So one question is: what is the magic incantation to stop these alarms from Chrome?
However another question is how is this even possible? A process with normal user privileges can prevent the system from hibernating? Is this right?
poc
On Tue, 2016-06-14 at 10:34 +0100, Patrick O'Callaghan wrote:
This is weird. A few days ago I found that my desktop system (F23 fully updated) would no longer hibernate. A glance at "journal -xe" showed a bunch of lines like:
[...]
This is still happening to me, so as no-one has responded I reported it to BZ (NB: the SElinux violations I quoted are probably not related to this, as they've been going on for months):
https://bugzilla.redhat.com/show_bug.cgi?id=1346811
poc
On Wed, 2016-06-15 at 12:47 +0100, Patrick O'Callaghan wrote:
On Tue, 2016-06-14 at 10:34 +0100, Patrick O'Callaghan wrote:
This is weird. A few days ago I found that my desktop system (F23 fully updated) would no longer hibernate. A glance at "journal -xe" showed a bunch of lines like:
[...]
This is still happening to me, so as no-one has responded I reported it to BZ (NB: the SElinux violations I quoted are probably not related to this, as they've been going on for months):
Just for the record, it turned out to be insufficient swap. My system has 16GB of RAM and Chrome was eating about 5GB.
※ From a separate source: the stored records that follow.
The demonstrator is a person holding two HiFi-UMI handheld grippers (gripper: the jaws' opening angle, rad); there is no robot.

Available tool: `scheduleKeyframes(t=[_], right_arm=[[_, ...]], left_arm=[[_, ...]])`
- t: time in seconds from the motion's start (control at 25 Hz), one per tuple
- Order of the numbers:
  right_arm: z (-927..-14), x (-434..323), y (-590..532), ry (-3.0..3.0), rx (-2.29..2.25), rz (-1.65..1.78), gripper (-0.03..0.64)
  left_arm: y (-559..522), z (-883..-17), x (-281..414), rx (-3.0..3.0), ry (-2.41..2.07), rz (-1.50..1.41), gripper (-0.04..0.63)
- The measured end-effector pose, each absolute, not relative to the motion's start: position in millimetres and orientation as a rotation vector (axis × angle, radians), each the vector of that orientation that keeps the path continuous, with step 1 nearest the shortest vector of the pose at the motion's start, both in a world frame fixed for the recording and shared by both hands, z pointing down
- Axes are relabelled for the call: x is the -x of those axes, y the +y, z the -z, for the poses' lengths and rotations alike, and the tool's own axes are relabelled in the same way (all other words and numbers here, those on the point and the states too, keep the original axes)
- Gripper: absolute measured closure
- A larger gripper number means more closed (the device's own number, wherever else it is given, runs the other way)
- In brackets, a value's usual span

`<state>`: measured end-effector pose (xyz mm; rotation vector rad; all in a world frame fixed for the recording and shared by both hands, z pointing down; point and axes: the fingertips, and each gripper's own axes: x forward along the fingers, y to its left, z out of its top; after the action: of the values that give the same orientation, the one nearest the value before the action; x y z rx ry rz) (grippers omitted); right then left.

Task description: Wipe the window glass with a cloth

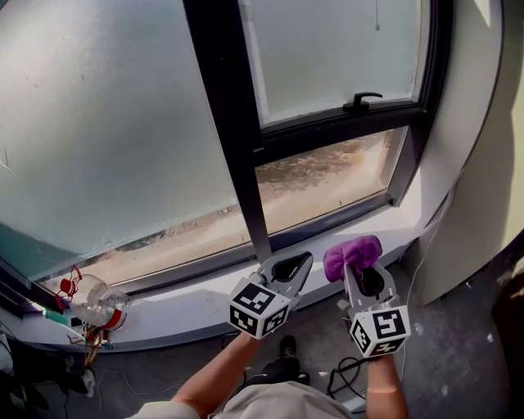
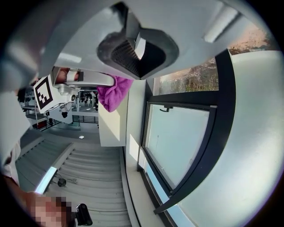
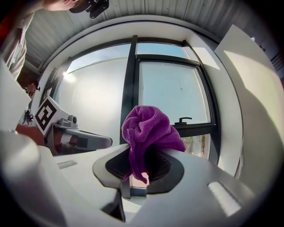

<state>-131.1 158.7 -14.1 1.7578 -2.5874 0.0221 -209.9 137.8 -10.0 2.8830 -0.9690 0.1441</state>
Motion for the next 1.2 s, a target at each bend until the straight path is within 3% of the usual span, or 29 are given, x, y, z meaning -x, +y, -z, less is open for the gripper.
scheduleKeyframes(t=[0.6,1.2], right_arm=[[10,177,-12,-2.581,-1.476,0.151,0.509],[-30,218,-123,-2.786,-0.869,0.288,0.509]], left_arm=[[-23,-3,246,-2.784,-1.135,-0.045,0.595],[-89,-37,276,-2.469,-1.659,-0.095,0.595]])
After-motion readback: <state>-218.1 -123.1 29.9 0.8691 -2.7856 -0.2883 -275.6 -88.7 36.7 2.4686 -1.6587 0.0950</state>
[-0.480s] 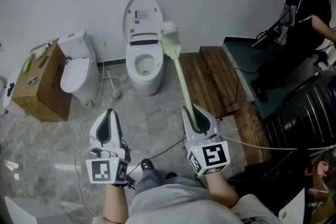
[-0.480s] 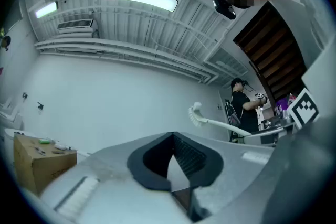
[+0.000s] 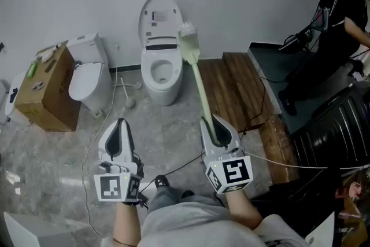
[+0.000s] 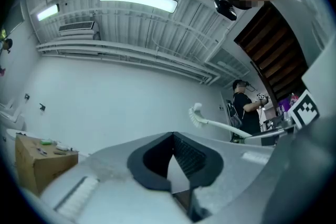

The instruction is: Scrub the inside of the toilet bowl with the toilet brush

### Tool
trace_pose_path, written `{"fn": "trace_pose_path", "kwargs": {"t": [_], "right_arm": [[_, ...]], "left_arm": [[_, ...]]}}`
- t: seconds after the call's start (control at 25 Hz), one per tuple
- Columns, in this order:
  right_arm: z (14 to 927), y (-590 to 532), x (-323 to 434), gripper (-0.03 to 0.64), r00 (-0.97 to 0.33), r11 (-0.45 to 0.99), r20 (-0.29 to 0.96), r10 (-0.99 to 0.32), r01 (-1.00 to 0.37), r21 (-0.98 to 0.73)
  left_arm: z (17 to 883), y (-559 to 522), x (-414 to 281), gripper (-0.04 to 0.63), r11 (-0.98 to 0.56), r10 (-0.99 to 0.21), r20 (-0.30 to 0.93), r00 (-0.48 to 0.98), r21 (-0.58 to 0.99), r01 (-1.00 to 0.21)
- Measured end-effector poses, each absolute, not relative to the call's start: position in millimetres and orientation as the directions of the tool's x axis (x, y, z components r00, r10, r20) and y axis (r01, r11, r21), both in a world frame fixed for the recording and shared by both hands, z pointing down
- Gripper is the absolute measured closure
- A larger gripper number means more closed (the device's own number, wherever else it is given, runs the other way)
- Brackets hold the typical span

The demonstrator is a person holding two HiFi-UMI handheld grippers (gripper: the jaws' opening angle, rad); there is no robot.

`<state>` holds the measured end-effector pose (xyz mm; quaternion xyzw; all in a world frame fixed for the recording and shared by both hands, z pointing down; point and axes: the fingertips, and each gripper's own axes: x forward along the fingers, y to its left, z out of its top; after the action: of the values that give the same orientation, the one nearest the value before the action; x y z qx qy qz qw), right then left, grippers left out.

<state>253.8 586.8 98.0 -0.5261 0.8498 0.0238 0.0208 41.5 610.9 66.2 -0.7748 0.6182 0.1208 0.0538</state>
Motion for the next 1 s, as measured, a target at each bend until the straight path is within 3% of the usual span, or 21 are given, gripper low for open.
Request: {"fn": "trace_pose_path", "kwargs": {"t": [0.52, 1.0], "right_arm": [[104.0, 575.0, 260.2, 0.540, -0.449, 0.448, -0.059, -0.892, -0.894, 0.018], [108.2, 494.5, 247.0, 0.540, -0.464, 0.467, -0.061, -0.884, -0.883, -0.050]], "left_arm": [[65.6, 600.4, 49.7, 0.591, -0.223, -0.943, -0.267, 0.201, 0.054, -0.973], [71.4, 516.2, 32.3, 0.591, -0.235, -0.944, -0.251, 0.214, 0.056, -0.970]]}}
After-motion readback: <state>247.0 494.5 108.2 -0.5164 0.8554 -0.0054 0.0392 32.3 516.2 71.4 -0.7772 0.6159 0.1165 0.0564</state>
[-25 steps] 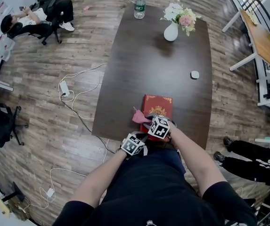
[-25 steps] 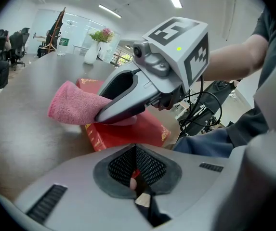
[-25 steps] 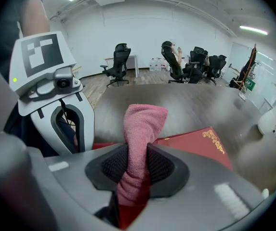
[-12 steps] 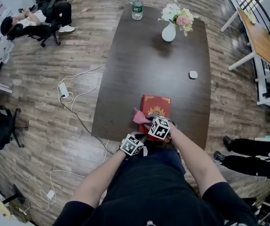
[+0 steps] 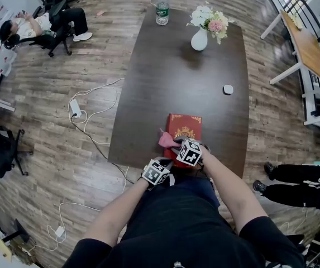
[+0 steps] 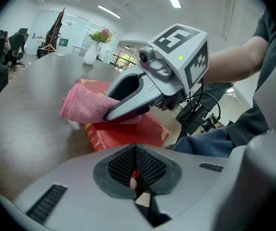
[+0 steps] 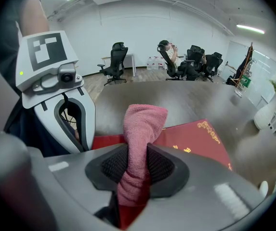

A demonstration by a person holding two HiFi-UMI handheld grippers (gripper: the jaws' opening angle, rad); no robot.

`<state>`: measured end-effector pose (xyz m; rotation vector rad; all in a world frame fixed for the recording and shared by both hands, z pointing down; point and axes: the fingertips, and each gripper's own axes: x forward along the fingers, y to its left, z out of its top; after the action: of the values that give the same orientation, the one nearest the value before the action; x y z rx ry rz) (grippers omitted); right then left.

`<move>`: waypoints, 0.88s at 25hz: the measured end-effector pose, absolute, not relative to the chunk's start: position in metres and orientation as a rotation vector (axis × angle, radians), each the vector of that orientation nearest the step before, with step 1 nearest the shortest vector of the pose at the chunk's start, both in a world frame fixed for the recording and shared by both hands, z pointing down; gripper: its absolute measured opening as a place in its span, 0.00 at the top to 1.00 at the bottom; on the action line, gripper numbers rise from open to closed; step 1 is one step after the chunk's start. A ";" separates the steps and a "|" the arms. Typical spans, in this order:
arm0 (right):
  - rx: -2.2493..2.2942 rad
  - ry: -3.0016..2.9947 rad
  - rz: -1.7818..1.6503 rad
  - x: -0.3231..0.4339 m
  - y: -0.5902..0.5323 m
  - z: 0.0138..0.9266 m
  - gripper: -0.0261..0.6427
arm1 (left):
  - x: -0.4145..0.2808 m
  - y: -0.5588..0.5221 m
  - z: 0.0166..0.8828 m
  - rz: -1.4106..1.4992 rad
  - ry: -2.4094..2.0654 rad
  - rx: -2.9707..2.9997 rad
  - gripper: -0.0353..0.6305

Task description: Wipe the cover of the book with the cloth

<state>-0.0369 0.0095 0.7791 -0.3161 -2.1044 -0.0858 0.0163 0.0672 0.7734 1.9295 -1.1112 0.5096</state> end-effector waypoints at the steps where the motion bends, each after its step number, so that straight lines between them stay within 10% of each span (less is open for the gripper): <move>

Now if only there was some way the system could have told me that, say an error log where useful messages would appear rather than a lot of cryptic text that boils down to "something failed" ...
poc
On 06/17/2016 08:47 AM, Patrick O'Callaghan wrote:
On Wed, 2016-06-15 at 12:47 +0100, Patrick O'Callaghan wrote:
On Tue, 2016-06-14 at 10:34 +0100, Patrick O'Callaghan wrote:
This is weird. A few days ago I found that my desktop system (F23 fully updated) would no longer hibernate. A glance at "journal -xe" showed a bunch of lines like:
[...]
This is still happening to me, so as no-one has responded I reported it to BZ (NB: the SElinux violations I quoted are probably not related to this, as they've been going on for months):
Just for the record, it turned out to be insufficient swap. My system has 16GB of RAM and Chrome was eating about 5GB.
Now if only there was some way the system could have told me that, say an error log where useful messages would appear rather than a lot of cryptic text that boils down to "something failed" ...
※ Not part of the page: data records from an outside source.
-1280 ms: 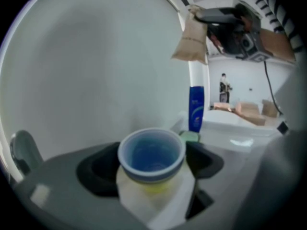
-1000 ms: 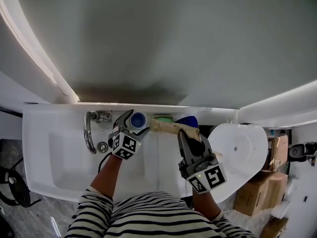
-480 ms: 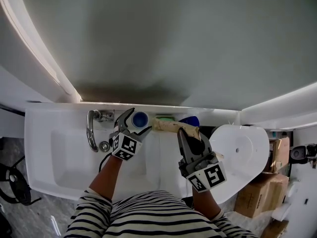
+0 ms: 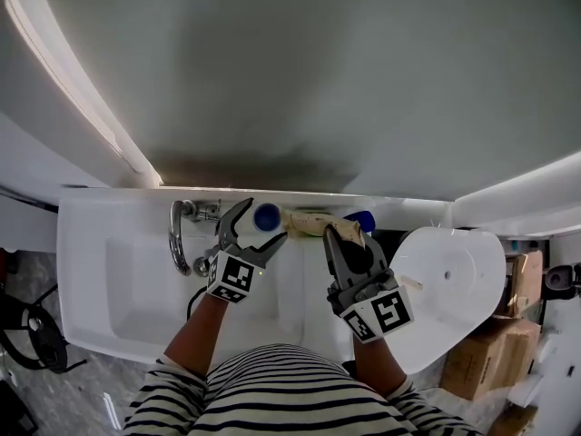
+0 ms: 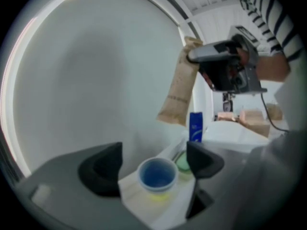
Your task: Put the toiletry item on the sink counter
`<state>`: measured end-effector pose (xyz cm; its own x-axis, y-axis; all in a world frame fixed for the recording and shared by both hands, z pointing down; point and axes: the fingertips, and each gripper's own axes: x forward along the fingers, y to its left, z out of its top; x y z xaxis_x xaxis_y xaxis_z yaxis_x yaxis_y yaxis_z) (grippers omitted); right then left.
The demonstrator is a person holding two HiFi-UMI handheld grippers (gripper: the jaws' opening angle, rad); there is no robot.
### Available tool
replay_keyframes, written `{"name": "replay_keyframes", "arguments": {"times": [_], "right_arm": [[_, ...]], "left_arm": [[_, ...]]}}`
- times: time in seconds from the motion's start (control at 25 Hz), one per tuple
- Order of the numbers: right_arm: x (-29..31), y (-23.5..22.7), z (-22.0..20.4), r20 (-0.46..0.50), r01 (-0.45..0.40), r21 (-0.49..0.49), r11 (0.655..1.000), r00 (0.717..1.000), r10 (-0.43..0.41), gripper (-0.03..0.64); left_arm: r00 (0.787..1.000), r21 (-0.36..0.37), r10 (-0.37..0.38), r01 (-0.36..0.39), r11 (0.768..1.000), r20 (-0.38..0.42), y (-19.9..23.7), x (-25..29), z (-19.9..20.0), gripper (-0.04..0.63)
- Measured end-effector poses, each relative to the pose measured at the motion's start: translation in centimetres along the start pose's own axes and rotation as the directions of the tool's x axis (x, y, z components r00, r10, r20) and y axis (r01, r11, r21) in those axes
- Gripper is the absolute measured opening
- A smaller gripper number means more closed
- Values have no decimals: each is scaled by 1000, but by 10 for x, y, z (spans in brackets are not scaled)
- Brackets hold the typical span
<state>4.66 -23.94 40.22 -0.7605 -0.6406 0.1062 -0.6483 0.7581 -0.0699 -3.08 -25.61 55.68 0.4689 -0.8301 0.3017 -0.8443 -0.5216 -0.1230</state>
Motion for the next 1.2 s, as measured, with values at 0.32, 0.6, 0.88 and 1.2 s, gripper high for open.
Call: {"name": "replay_keyframes", "arguments": {"times": [0.32,0.6,0.88,1.2], "right_arm": [[13,-2,-12,-3,-3,2,1000,1000,3,31],[27,-3,-28,-27,-19,0,1000,999,19,31],[42,-1,-51,-80,-46,-10,999,996,45,31],[63,6,-90,-177,-90,-32,995,981,83,31]], "left_arm": [[998,-21,20,-19,1000,54,-2,-27,23,343],[994,-22,37,-35,999,99,-2,-47,46,155],[984,-29,24,-19,999,177,-4,-62,63,13],[981,-32,16,-10,999,193,-3,-70,66,9]]}}
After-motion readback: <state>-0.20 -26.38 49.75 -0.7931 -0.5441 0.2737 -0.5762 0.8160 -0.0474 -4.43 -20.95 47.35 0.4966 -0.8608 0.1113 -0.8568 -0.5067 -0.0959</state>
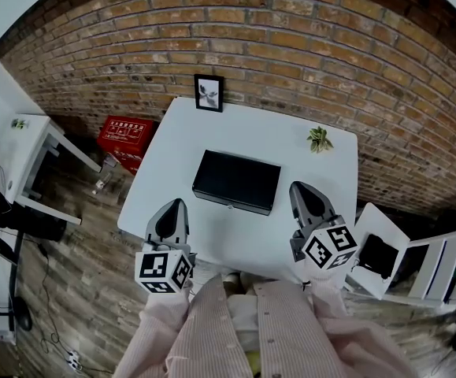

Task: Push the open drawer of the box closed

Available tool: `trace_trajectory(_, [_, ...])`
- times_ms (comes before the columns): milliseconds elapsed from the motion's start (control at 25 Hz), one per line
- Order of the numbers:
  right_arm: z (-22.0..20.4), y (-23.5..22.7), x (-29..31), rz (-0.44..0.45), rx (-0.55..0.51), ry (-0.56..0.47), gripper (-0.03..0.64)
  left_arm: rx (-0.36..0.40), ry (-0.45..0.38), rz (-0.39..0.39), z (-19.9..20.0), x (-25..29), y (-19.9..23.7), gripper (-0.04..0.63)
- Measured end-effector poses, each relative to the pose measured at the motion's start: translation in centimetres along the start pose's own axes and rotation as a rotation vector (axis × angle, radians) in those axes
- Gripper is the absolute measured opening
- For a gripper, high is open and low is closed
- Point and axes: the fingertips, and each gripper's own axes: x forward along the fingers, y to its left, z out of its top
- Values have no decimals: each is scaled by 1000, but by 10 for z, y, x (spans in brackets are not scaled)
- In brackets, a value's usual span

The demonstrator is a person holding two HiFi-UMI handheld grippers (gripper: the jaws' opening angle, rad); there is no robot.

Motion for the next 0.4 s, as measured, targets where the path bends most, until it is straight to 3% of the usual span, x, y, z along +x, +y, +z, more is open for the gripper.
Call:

Geeze! We should have noticed that it was "hibernation". Yeah, that writes the entire RAM out to swap. Insufficient swap will sure cause hibernation to not work.
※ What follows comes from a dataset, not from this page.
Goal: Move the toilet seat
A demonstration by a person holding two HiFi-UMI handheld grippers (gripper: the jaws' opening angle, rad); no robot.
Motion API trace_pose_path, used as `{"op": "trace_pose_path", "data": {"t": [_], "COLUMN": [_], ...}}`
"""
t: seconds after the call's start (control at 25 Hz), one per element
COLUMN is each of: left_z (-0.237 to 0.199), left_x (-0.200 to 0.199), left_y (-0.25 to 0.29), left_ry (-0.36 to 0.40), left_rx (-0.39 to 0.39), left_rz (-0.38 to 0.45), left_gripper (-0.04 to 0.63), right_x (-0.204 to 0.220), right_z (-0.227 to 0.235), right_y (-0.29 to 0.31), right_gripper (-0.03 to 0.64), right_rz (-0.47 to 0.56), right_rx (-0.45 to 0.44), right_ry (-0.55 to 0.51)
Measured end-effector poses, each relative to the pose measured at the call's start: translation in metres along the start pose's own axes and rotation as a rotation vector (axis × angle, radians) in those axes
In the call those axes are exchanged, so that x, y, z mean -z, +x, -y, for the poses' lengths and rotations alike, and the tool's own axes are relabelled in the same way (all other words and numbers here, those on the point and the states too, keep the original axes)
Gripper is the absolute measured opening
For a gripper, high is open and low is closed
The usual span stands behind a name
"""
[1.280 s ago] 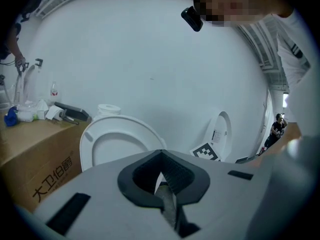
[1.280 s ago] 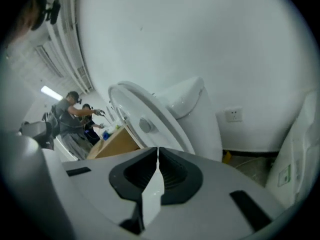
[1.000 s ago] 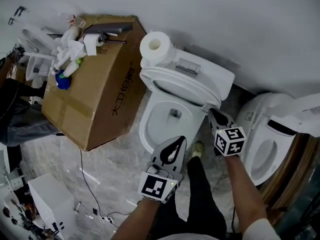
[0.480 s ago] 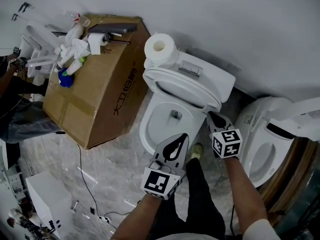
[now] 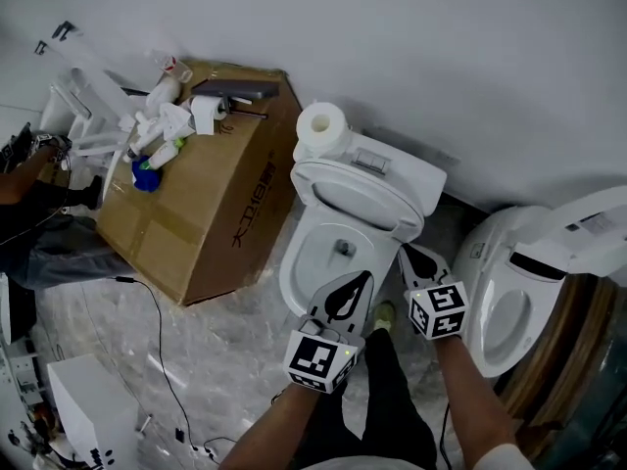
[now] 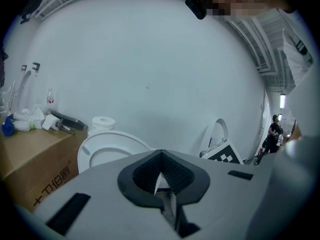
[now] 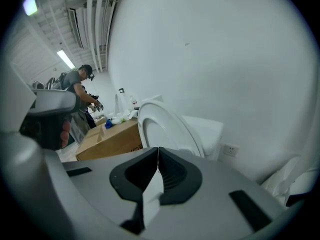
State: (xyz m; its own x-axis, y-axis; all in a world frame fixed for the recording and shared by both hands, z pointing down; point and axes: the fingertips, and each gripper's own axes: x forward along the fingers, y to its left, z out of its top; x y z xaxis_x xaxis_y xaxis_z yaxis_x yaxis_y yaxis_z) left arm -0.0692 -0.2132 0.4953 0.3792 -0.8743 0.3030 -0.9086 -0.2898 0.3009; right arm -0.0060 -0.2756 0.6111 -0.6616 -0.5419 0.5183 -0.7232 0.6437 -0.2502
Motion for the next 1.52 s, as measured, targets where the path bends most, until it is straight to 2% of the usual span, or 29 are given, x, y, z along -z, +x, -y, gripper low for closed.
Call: {"op": "trace_pose_path", "data": {"t": [0.56, 0.92, 1.16, 1.52], "left_z": [0.061, 0.090, 0.091, 0.108], "left_x": [-0.091, -0.129, -0.156, -0.196], "left_y": [-0.069, -0.130, -0.170, -0.206], "left_ry": [0.066, 0.081, 0.064, 0.133], "left_rx": [0.115, 0.189, 0.184, 0.220], "left_rz": [0.069, 0.096, 0.110, 0.180], "left_gripper": [0.009, 0.009, 0.009, 0.009], "right_x": [-0.114, -0.155, -0.178, -0.212], "right_z": [-0.082, -0.143, -0.186, -0.221], "right_y": [-0.117, -0.182, -0.226, -0.263], "right_gripper": [0.017, 0.017, 0.017, 0.017], "right_rz": [0.197, 0.291, 0.328, 0.402], "right_rx": [0.087, 0.107, 0.092, 0.116], "right_ry": [-0.040, -0.051, -0.030, -0.071]}}
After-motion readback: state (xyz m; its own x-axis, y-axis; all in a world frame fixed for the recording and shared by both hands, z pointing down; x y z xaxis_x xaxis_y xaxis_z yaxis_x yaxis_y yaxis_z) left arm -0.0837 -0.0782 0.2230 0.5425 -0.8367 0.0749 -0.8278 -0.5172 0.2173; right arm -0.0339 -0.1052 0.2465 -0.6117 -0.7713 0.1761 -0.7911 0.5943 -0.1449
I guess the old saw about "make swap twice your RAM size" still holds true. I still set my systems to do it, but I'm an old, stick-in-the-mud, crusty and cranky curmudgeon. ---------------------------------------------------------------------- - Rick Stevens, Systems Engineer, AllDigital ricks@alldigital.com - - AIM/Skype: therps2 ICQ: 226437340 Yahoo: origrps2 - - - - ...Had this been an actual emergency, we would have fled in terror - - and you'd be on your own, pal! - ----------------------------------------------------------------------
On Fri, 2016-06-17 at 10:25 -0700, Rick Stevens wrote:
Now if only there was some way the system could have told me that,
say
an error log where useful messages would appear rather than a lot
of
cryptic text that boils down to "something failed" ...
Geeze! We should have noticed that it was "hibernation". Yeah, that writes the entire RAM out to swap. Insufficient swap will sure cause hibernation to not work.
It doesn't write the entire RAM, just what's in use, but I get it.
However I added a large swap file to bring the total up to 16GB and it *still* fails in the same way. And no, I'm not using more than 16GB of virtual memory:
$ free total used free shared buff/cache available Mem: 16361232 9910132 645876 497680 5805224 5503832 Swap: 16588792 3653100 12935692
The plot thickens.
poc
On Fri, 2016-06-17 at 18:37 +0100, Patrick O'Callaghan wrote:
On Fri, 2016-06-17 at 10:25 -0700, Rick Stevens wrote:
Now if only there was some way the system could have told me that,
say
an error log where useful messages would appear rather than a lot
of
cryptic text that boils down to "something failed" ...
Geeze! We should have noticed that it was "hibernation". Yeah, that writes the entire RAM out to swap. Insufficient swap will sure cause hibernation to not work.
It doesn't write the entire RAM, just what's in use, but I get it.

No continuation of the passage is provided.